The process of downloading this data for Google Maps is pretty quick all things considered for a traffic update, so how does Tomtom work differently? Well, Tomtom has the same thing but on a smaller scale. There are traffic updates, but they occur less often and they are downloaded to the phone rather than streamed. This means that running the app is less battery consuming and the app then has the ability to run without an internet connection as it already has the data on it rather than needing to connect to a server.

If you have a constant internet connection and have no battery concerns then this is probably a win for Google Maps as it will generally have more up to date information than Tomtom, but if either of these points do concern you then Tomtom is the way to go.

User interface and usability

I wanted to have a section here about the general use of the app and show how easy the app is to use and also how clear the apps interface is. No use having all this information if the user can’t recognise what’s going on after all.

We’ll have a look at Tomtom first. As far as the initial look of the app once you open it, it is very clean. There isn’t a lot of visual noise and it’s very obvious what to do next and how the app works. A simple map with your current location and a search bar at the top. If you select this search bar you can of course search for any location and how to get there but also use it to quickly select pre-defined destinations such as a home destination. This is going to be simpler than Google Maps as it is due to it having less features and is much more one dimensional as far as only doing driving navigation. No complaints here, it does what it’s supposed to and does it well.

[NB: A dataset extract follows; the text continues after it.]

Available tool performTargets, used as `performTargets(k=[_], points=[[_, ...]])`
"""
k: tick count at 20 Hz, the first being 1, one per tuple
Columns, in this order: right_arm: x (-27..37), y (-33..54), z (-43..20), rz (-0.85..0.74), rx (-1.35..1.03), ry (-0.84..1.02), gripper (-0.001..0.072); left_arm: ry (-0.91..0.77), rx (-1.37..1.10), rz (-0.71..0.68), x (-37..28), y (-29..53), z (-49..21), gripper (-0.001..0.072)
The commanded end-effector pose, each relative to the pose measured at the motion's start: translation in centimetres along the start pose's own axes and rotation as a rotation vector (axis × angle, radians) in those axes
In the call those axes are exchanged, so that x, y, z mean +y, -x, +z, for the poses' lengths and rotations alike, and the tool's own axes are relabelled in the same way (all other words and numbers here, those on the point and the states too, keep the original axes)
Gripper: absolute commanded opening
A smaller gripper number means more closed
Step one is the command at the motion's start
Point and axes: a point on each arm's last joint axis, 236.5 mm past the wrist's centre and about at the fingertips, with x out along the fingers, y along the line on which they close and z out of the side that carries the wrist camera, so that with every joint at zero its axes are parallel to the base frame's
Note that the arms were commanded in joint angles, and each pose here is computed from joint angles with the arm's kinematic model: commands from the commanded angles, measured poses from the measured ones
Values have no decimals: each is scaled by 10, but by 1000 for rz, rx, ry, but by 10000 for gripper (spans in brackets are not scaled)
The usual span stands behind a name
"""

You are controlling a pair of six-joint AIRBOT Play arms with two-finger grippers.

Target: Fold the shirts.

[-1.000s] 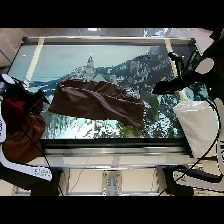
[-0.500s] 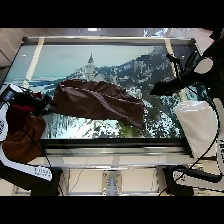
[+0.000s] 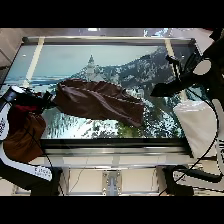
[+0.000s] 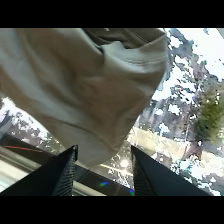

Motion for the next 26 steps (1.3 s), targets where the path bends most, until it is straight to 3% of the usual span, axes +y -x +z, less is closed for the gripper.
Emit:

Next, we’ll look at Google Maps. Hard to imagine it will be a huge amount different, but we’ll go through it anyway so we’re all clear on any differences. So, same as with Waze you’ll have your usual phone pop up asking if the app can use your location and then you’re onto the home screen. Again, very similar, you have your own location and a search bar. Here’s the differences though, while not necessarily distracting there is a lot more visual noise on Google Apps. They have a swipe up on the bottom that you can see the top of which has a list of interesting places in the area and commonly searched terms such as pubs or recreation centres. The search itself is what you’d expect from any search with recent searches and an auto fill when the app thinks it knows where you want to go.

As far as which is better, if you are looking specifically for a driving navigation app then Tomtom has it better. The simple fact that there’s less clutter on the screen and its incredibly simplistic design wins it for me. This being said, Google Maps isn’t exactly complicated, it only has a few extra bits and those are additional features so it may be better for some. In the end it’s going to be personal preference here but I do lean slightly towards Tomtom myself.

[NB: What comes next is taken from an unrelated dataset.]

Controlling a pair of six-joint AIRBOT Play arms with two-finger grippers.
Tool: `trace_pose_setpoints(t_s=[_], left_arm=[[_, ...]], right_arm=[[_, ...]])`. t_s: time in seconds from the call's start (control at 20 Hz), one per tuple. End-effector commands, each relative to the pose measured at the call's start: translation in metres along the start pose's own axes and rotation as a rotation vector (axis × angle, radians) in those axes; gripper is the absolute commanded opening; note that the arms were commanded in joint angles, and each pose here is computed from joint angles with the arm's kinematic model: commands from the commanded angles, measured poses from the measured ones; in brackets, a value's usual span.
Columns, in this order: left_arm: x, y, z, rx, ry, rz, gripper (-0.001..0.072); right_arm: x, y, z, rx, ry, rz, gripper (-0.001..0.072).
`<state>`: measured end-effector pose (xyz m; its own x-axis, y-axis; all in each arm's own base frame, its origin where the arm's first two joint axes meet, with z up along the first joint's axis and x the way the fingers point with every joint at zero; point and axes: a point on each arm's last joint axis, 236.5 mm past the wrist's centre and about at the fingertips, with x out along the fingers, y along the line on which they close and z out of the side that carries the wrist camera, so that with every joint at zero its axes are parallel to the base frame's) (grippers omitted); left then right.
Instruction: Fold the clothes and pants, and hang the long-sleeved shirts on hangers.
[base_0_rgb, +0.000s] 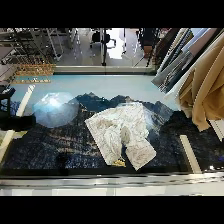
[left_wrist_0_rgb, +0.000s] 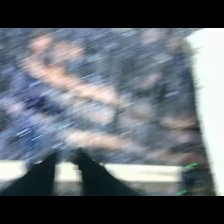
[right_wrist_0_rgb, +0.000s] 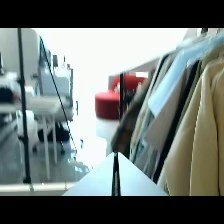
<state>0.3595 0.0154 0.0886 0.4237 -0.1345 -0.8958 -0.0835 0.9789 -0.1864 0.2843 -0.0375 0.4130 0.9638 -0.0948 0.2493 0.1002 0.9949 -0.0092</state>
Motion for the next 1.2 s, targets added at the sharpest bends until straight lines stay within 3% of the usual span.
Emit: trace_pose_setpoints(t_s=[0.0, 0.05, 0.1, 0.15, 0.2, 0.25, 0.35, 0.45, 0.6, 0.7, 0.85, 1.0, 1.15], left_arm=[[0.01, -0.038, 0.02, -0.008, -0.1, -0.148, 0.0679], [0.018, -0.042, 0.019, -0.016, -0.107, -0.162, 0.0695], [0.028, -0.05, 0.011, -0.025, -0.074, -0.188, 0.0694], [0.039, -0.058, 0.0, -0.031, -0.025, -0.216, 0.0694], [0.051, -0.068, -0.017, -0.032, 0.045, -0.246, 0.0693], [0.06, -0.083, -0.035, -0.005, 0.119, -0.289, 0.0693], [0.071, -0.131, -0.077, 0.075, 0.259, -0.447, 0.0694], [0.086, -0.177, -0.114, 0.117, 0.332, -0.55, 0.0694], [0.107, -0.214, -0.167, 0.217, 0.446, -0.559, 0.0695], [0.105, -0.237, -0.195, 0.298, 0.494, -0.579, 0.0694], [0.105, -0.264, -0.223, 0.426, 0.487, -0.569, 0.0695], [0.121, -0.284, -0.244, 0.423, 0.493, -0.548, 0.0698], [0.136, -0.303, -0.24, 0.309, 0.462, -0.571, 0.0698]], right_arm=[[-0.037, 0.022, 0.012, 0.007, 0.01, 0.065, 0.0076], [-0.033, 0.029, -0.018, 0.03, 0.127, 0.098, 0.0167], [-0.029, 0.034, -0.066, 0.098, 0.318, 0.12, 0.0174], [-0.03, 0.04, -0.126, 0.181, 0.556, 0.136, 0.0271], [-0.04, 0.05, -0.178, 0.213, 0.774, 0.173, 0.0496], [-0.058, 0.064, -0.224, 0.24, 0.986, 0.248, 0.0539], [-0.09, 0.094, -0.275, 0.292, 1.239, 0.428, 0.0535], [-0.107, 0.104, -0.315, 0.346, 1.375, 0.492, 0.0547], [-0.134, 0.112, -0.363, 0.375, 1.508, 0.579, 0.0596], [-0.141, 0.124, -0.375, 0.425, 1.528, 0.641, 0.0689], [-0.15, 0.117, -0.392, 0.407, 1.601, 0.636, 0.071], [-0.165, 0.124, -0.411, 0.47, 1.699, 0.655, 0.0709], [-0.166, 0.152, -0.436, 0.373, 1.7, 0.714, 0.0709]])
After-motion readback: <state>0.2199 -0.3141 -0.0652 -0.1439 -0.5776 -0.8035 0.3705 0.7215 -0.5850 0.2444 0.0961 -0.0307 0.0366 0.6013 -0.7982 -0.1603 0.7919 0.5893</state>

In conclusion the apps are actually very similar as far as driving navigation, the differences really show with the additional features that Google Maps has to offer with the ability to navigate on foot and bike as well. This is going to be different for everyone, if you only use the app for driving navigation then all these extra features aren’t doing anything and are just visual noise that you’ll be ignoring.

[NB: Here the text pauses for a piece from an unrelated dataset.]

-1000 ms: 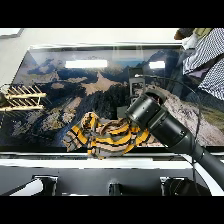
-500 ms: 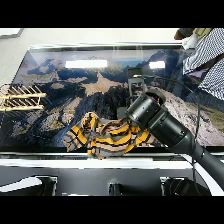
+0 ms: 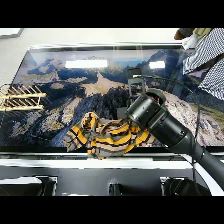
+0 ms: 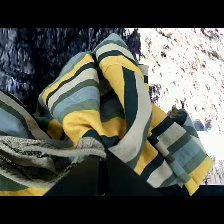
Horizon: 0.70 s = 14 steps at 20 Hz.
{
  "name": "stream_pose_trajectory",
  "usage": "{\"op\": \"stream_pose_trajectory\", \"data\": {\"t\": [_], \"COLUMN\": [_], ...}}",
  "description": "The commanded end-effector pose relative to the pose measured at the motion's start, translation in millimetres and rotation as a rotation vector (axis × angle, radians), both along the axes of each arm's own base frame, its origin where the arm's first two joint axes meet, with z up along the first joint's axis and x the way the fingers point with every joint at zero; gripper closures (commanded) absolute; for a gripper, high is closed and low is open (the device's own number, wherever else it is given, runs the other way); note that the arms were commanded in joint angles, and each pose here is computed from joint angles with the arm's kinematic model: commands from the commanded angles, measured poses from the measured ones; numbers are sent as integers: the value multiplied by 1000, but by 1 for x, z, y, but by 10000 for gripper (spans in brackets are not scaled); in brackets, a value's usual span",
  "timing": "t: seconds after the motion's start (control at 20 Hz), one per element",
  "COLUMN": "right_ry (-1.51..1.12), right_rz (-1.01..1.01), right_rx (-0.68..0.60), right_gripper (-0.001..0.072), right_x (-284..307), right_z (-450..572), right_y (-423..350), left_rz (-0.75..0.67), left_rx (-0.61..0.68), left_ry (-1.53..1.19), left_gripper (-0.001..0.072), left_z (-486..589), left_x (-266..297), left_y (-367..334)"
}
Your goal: Fold the clothes and pants, and hang the long-sleeved shirts on hangers.
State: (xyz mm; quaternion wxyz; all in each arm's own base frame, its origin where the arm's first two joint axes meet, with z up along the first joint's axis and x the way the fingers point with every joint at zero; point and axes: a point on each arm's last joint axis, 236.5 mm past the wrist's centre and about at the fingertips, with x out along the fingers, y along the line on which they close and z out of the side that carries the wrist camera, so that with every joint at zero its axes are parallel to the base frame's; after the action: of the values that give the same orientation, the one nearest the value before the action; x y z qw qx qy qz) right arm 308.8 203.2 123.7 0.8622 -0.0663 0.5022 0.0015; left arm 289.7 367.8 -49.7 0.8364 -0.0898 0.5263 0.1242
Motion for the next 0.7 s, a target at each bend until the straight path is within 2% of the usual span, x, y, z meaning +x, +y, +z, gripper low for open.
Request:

For the driving navigation itself, the choice is essentially between Google Maps being more up to date and potentially having more relevant traffic information or Tomtom which has the ability to work without an internet signal and potentially saves you some battery life as it isn’t continuously syncing with a server. It’s also worth noting that as Tomtom downloads the maps prior to being used you do need to first let it download the app when you first install but it will also therefore take up more storage space on your phone. If that is a concern of yours then best to take that into account when choosing which you would rather use.

To properly conclude I would choose Tomtom if your only goal is driving navigation, but I would choose Google Maps if you want to use any of those extra features.

We hope this article has helped with your decision on which navigation app to choose and you’re safely on your way to your next destination on the fastest route possible!